The first book left me feeling unsure, not really particularly liking the story or the writing, but even months after I had first read it, I still found myself thinking about the Darkling and Alina, wondering about what the next course of events would be. The second book kept me on the edge of my seaet, entranced by the twists and turns; and again, I found myself thinking about it for months, just a trickle of thought every now and then.

Finally, I’ve finished the third book and gotten the resolution I so longed for. And I suspect I will still find myself coming back to this world and war so artfully crafted.

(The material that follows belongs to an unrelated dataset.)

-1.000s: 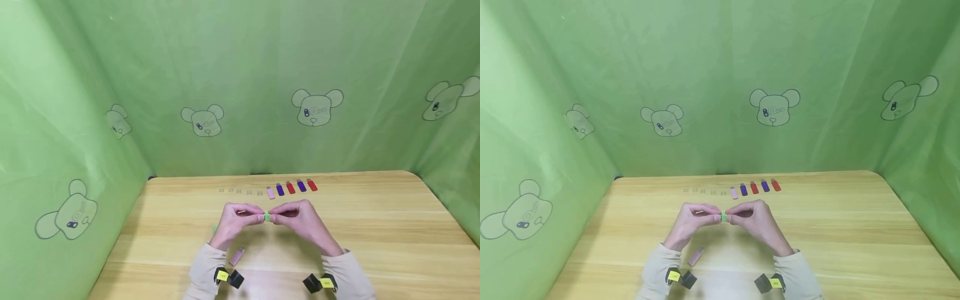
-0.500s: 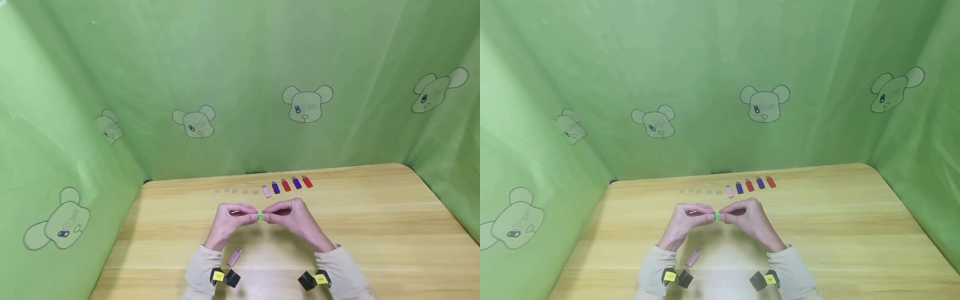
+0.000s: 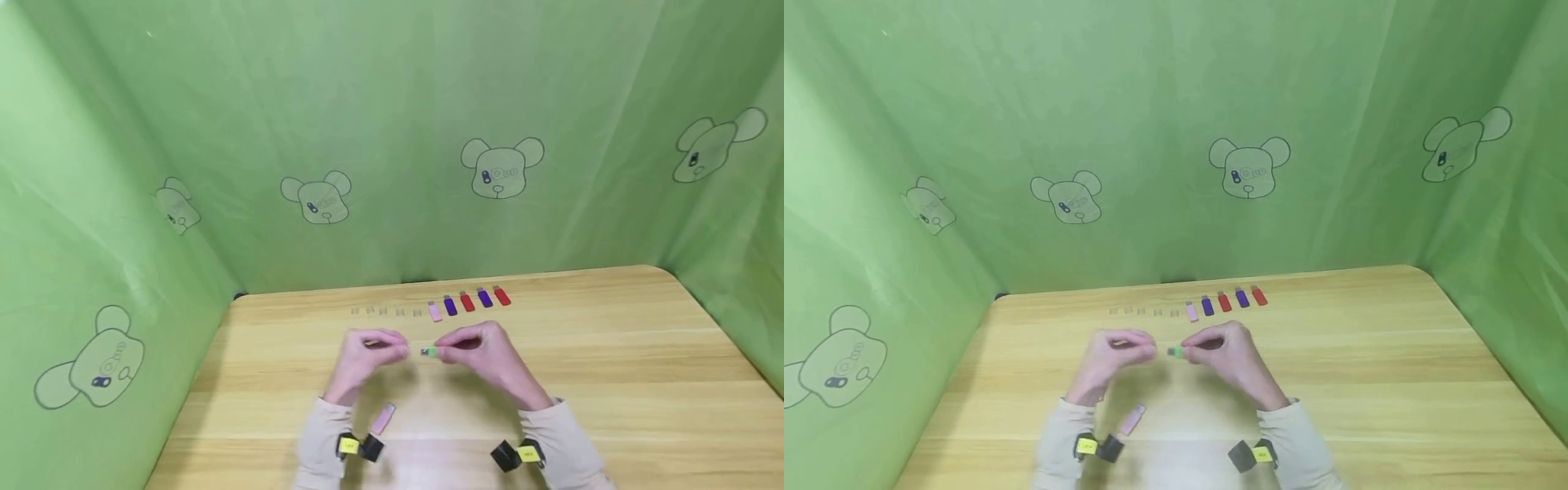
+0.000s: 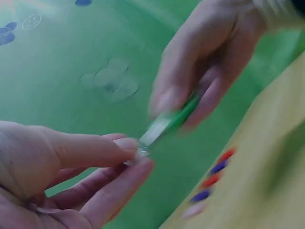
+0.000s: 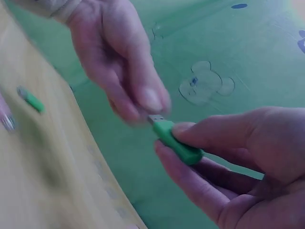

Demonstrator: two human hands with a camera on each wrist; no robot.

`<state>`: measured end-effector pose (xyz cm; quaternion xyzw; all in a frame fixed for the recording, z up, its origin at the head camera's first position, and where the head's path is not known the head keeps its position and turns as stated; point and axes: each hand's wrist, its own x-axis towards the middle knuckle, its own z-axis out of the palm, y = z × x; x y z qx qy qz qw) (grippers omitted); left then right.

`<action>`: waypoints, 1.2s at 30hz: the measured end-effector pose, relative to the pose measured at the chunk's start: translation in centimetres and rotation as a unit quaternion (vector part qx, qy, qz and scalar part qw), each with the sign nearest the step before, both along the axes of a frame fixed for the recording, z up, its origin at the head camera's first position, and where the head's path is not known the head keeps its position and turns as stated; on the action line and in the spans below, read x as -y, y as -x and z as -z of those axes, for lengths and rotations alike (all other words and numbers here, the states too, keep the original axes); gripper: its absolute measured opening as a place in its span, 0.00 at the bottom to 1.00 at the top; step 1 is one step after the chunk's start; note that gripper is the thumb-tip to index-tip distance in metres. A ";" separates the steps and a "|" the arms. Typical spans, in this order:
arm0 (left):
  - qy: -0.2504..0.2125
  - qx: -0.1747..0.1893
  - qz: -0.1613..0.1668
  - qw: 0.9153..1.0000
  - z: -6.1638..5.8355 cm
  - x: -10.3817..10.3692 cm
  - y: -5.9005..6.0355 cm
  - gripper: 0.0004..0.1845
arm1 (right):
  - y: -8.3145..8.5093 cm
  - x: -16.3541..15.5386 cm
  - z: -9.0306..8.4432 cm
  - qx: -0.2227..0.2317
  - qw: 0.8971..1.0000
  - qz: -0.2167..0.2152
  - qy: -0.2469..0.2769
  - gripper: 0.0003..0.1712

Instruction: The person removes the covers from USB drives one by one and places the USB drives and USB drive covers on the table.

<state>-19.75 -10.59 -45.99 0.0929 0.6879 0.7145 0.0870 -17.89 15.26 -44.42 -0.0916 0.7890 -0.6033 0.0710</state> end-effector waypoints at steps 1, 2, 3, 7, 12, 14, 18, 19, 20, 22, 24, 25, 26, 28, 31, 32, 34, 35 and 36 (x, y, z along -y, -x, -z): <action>-0.009 0.003 -0.018 1.000 -0.1 0.7 0.1 0.13 | 0.0 -0.5 0.0 0.004 1.000 0.010 0.002 0.13; -0.018 0.007 -0.036 0.999 -0.2 1.4 0.2 0.13 | 0.0 -0.9 0.0 0.007 1.000 0.021 0.005 0.14; -0.026 0.011 -0.052 0.998 -0.3 2.1 0.4 0.13 | 0.0 -1.3 -0.1 0.009 0.999 0.030 0.009 0.14; -0.058 0.040 -0.067 0.995 -0.6 3.4 0.9 0.13 | 0.5 -1.9 0.3 0.010 0.999 0.035 0.032 0.16; -0.043 0.052 -0.074 0.995 0.0 3.8 1.3 0.13 | 2.0 -2.9 2.1 0.005 0.996 0.091 0.012 0.19; -0.028 0.043 -0.080 0.995 0.2 3.7 1.3 0.13 | 2.7 -4.3 3.1 0.011 0.991 0.133 -0.006 0.22; -0.007 0.022 -0.090 0.996 0.6 3.2 1.5 0.13 | 4.5 -7.7 4.5 0.040 0.975 0.218 -0.031 0.27; -0.003 0.017 -0.095 0.995 0.7 3.1 1.5 0.12 | 5.1 -8.6 4.7 0.042 0.971 0.233 -0.042 0.27; -0.001 0.013 -0.100 0.995 0.8 3.0 1.6 0.12 | 5.8 -9.3 4.9 0.046 0.967 0.246 -0.047 0.27; 0.003 0.008 -0.113 0.994 0.9 3.0 1.8 0.11 | 7.3 -10.5 5.1 0.046 0.961 0.267 -0.063 0.26; 0.009 0.003 -0.124 0.992 1.0 3.1 1.9 0.10 | 8.8 -11.5 5.4 0.040 0.956 0.279 -0.085 0.25; 0.011 0.002 -0.127 0.992 1.1 3.2 1.9 0.10 | 9.4 -11.9 5.6 0.039 0.953 0.283 -0.096 0.25; 0.014 0.002 -0.129 0.992 1.2 3.3 2.0 0.10 | 10.0 -12.2 5.8 0.039 0.951 0.287 -0.104 0.24; 0.014 0.005 -0.134 0.991 1.4 3.5 2.2 0.10 | 11.0 -12.7 6.2 0.036 0.947 0.294 -0.124 0.23; 0.009 0.007 -0.143 0.990 1.8 3.9 2.4 0.10 | 12.1 -12.9 6.8 0.023 0.943 0.298 -0.147 0.21; 0.006 0.006 -0.147 0.989 1.9 4.1 2.5 0.10 | 12.4 -12.9 7.0 0.016 0.941 0.301 -0.155 0.20; 0.007 0.004 -0.156 0.988 2.0 4.4 2.7 0.10 | 13.0 -12.8 7.3 0.012 0.937 0.306 -0.166 0.19; 0.009 0.004 -0.160 0.987 2.1 4.6 2.7 0.10 | 13.2 -12.7 7.4 0.011 0.936 0.307 -0.171 0.19; 0.014 0.005 -0.165 0.986 2.2 4.8 2.9 0.10 | 13.3 -12.7 7.5 0.013 0.935 0.307 -0.177 0.18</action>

I admire Bardugo’s ability to write something so memorable—her characters and places and plots are all so real. One of the things I’m most impressed by is the depth of her characters, particularly the Darkling. He has context, a history that lead him to where he is today. More importantly, he is consistent. He is ruthless and demanding, and he always will be. Bardugo didn’t have him pull his punches just to spare the reader. It’s easy to understand what is driving him, and even Alina, who is fighting against him, understands why he is the way he is—in fact, she feels that same pull. The “good guys” are fully developed and have strong, unique personalities rather than being “cookie cutter characters.”

One of the things that I really like about this series is the fact that Bardugo tackles the concept of loss. The heroes won, but it came at a great cost. And even though we have a happy ending, we are still given the chance to mourn the characters who have died. It’s especially telling to me that even those who survived and will go on to live long, happy lives have suffered great personal loss. As Mal says, “loss is loss,” and Bardugo doesn’t belittle the seemingly smaller issues in light of the larger ones.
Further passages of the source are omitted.